* _WORK ITEM_:
Pictures are to be left out; every line from the one that holds "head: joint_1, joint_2" to the end of the data is to be retyped exactly.

* _DATA EXTRACT_:

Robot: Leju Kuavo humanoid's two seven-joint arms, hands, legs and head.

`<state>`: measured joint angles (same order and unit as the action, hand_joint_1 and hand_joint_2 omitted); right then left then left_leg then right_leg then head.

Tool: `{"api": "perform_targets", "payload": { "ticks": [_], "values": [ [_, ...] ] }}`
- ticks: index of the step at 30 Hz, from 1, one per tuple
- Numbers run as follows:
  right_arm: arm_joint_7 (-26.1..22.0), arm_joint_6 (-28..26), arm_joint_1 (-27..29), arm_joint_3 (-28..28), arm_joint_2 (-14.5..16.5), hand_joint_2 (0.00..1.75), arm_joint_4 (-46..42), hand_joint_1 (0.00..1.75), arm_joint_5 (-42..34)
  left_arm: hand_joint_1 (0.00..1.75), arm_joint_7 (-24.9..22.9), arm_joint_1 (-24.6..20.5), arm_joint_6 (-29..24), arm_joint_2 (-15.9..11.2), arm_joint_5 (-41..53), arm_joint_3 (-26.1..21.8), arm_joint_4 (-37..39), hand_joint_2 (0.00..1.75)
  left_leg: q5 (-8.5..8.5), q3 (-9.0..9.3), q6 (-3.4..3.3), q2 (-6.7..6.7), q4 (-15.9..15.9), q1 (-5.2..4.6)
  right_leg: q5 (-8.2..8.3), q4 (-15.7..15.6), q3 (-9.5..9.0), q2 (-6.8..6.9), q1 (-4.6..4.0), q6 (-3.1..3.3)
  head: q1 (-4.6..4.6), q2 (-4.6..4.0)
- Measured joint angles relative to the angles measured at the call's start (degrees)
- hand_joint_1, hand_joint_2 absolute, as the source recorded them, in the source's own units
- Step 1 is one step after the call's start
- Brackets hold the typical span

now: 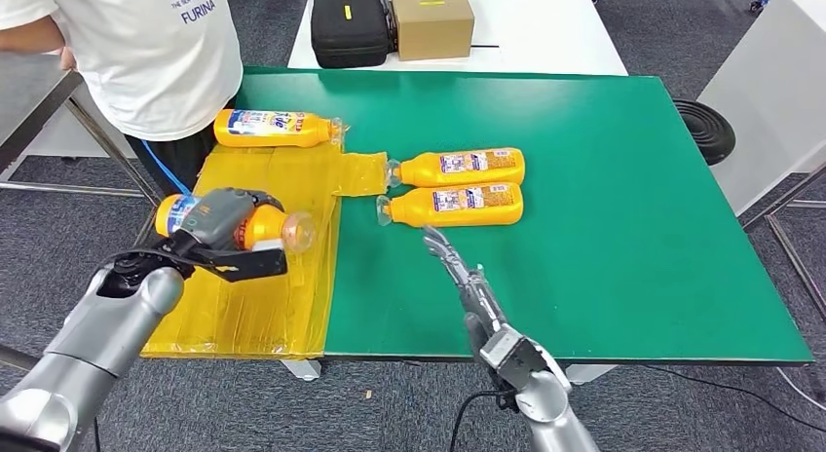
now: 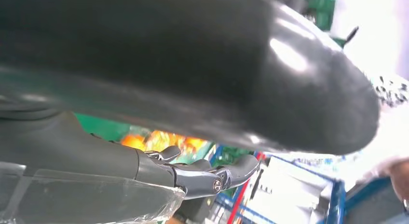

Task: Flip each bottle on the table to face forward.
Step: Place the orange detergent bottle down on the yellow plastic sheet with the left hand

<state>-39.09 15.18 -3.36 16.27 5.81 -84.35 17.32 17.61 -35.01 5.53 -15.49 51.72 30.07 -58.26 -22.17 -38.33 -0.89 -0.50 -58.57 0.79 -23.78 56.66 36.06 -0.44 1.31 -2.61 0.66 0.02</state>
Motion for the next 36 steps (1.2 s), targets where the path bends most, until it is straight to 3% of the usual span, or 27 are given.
{"api": "perform_targets", "payload": {
  "ticks": [7, 14, 28, 29, 30, 32, 33, 34, 36],
  "values": [
    [0.0, 0.7, 1.6, -2.3, 0.2, 0.0, -1.2, 0.0, 1.1, 1.75, -2.5, 0.2, -0.5, 0.9, 3.3, 5.9, 5.4, 1.75, 0.0, 0.0, 0.0, 0.01, 0.0, 0.0, 0.0, 0.0, 0.02, 0.0, 0.0, 0.0, -0.01, 0.0],
    [0.0, 1.3, 1.7, -3.0, 0.5, 0.0, -1.2, 0.0, 1.1, 1.75, -4.8, -2.2, -3.4, 4.3, 9.1, 10.7, 16.3, 1.75, 0.0, 0.12, 0.0, -0.07, 0.0, -0.01, -0.02, 0.0, -0.15, 0.07, 0.01, 0.0, 0.01, 0.0],
    [-0.2, 1.3, 2.9, -3.0, 0.7, 0.0, -1.0, 0.0, 2.0, 1.73, -5.6, -6.9, -4.1, 7.8, 9.9, 13.7, 26.9, 1.75, -0.01, 0.91, 0.03, -0.38, 0.0, -0.01, -0.2, 0.0, -0.99, 0.26, 0.01, 0.11, 0.0, 0.0],
    [-0.2, 1.2, 2.9, -3.0, 0.8, 0.0, -0.9, 0.0, 2.1, 1.58, -5.7, -7.0, -4.3, 7.9, 9.8, 13.7, 27.2, 1.75, 0.0, 0.93, 0.03, -0.39, 0.0, -0.01, -0.2, 0.0, -1.03, 0.28, 0.01, 0.1, 0.01, 0.0],
    [-0.3, 1.2, 2.9, -3.0, 0.8, 0.0, -0.8, 0.0, 2.1, 1.29, -5.7, -7.0, -4.5, 8.0, 9.7, 13.7, 27.5, 1.75, 0.0, 0.96, 0.03, -0.4, 0.1, -0.01, -0.2, 0.0, -1.06, 0.31, 0.01, 0.1, 0.01, 0.0],
    [-0.4, 1.2, 3.0, -3.0, 0.8, 0.0, -0.7, 0.0, 2.1, 0.49, -5.8, -7.1, -4.5, 8.1, 9.7, 13.7, 28.0, 1.75, 0.0, 1.0, 0.03, -0.42, 0.1, -0.01, -0.2, 0.0, -1.11, 0.35, 0.01, 0.1, 0.01, 0.0],
    [-0.4, 1.2, 3.0, -3.0, 0.8, 0.0, -0.6, 0.0, 2.1, 0.21, -5.9, -7.2, -4.5, 8.2, 9.7, 13.7, 28.2, 1.75, 0.0, 1.02, 0.03, -0.42, 0.1, -0.01, -0.2, 0.0, -1.13, 0.37, 0.01, 0.11, 0.01, 0.0],
    [-0.5, 1.2, 3.0, -3.0, 0.8, 0.0, -0.5, 0.0, 2.1, 0.08, -5.9, -7.3, -4.5, 8.3, 9.6, 13.7, 28.4, 1.75, 0.0, 1.04, 0.03, -0.43, 0.1, -0.01, -0.2, 0.0, -1.15, 0.37, 0.01, 0.11, 0.01, 0.0],
    [-0.7, 1.1, 3.0, -3.0, 0.8, 0.0, -0.3, 0.0, 2.1, 0.03, -5.9, -7.4, -4.2, 8.3, 9.5, 13.7, 28.7, 1.75, 0.0, 1.06, 0.03, -0.43, 0.1, -0.01, -0.2, 0.0, -1.17, 0.38, 0.01, 0.11, 0.01, 0.0]
  ]
}}
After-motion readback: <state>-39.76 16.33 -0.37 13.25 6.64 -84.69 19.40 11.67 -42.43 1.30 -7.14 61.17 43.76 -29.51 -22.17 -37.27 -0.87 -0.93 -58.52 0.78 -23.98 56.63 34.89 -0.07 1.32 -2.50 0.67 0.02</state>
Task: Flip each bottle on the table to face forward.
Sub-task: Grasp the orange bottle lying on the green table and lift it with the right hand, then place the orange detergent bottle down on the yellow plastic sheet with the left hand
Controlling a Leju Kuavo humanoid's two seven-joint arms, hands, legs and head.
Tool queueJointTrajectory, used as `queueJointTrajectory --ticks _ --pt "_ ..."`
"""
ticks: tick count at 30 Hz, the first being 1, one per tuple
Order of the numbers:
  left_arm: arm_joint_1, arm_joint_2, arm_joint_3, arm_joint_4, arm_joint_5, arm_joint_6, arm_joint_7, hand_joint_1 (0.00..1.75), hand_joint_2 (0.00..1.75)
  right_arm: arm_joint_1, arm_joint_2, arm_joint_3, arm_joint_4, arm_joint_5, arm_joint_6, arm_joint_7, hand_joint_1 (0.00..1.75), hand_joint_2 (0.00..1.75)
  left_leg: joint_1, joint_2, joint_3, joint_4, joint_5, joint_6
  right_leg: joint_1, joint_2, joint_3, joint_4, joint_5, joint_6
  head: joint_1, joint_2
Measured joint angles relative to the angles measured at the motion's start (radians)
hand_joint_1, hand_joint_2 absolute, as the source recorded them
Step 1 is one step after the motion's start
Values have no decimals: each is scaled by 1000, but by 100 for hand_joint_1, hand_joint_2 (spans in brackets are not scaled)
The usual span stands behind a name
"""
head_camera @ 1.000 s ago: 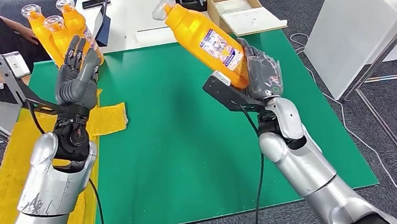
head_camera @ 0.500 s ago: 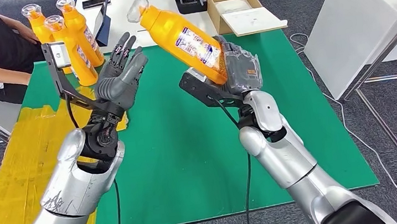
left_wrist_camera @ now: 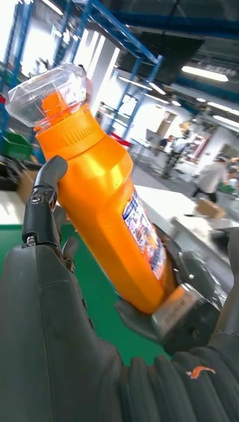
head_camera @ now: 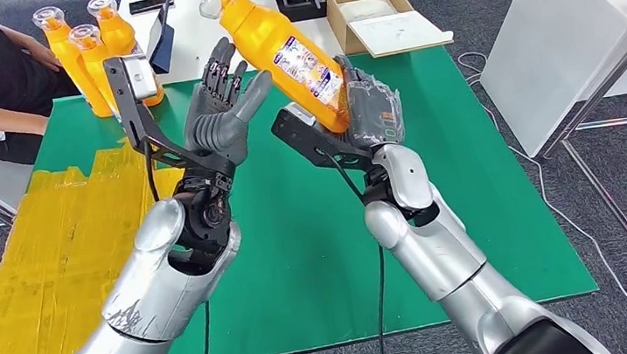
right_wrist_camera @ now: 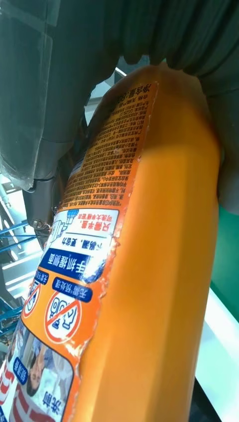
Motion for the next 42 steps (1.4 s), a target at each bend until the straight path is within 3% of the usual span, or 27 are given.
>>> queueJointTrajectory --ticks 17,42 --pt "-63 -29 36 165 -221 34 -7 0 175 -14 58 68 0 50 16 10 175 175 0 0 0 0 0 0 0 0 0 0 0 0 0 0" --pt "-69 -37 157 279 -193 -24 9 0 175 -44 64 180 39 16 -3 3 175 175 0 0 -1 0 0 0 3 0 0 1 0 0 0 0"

* _WRITTEN SOLUTION_:
  head: joint_1, joint_2
Measured joint angles relative to the angles measured at the motion's start (radians)
hand_joint_1, hand_joint_2 absolute, as the source recorded them
Step 1 is one step after the motion's start
Values have no decimals: each is scaled by 1000, but by 100 for hand_joint_1, hand_joint_2 (spans in brackets are not scaled)
The usual span stands behind a name
"""
head_camera @ 1.000 s ago: 
head_camera @ 0.500 s ago: 
left_wrist_camera @ now: 
head_camera @ now: 
right_wrist_camera @ now: 
Motion for the next 42 steps (1.4 s), a target at each bend until the straight path is within 3% of the usual span, or 27 are given.
>>> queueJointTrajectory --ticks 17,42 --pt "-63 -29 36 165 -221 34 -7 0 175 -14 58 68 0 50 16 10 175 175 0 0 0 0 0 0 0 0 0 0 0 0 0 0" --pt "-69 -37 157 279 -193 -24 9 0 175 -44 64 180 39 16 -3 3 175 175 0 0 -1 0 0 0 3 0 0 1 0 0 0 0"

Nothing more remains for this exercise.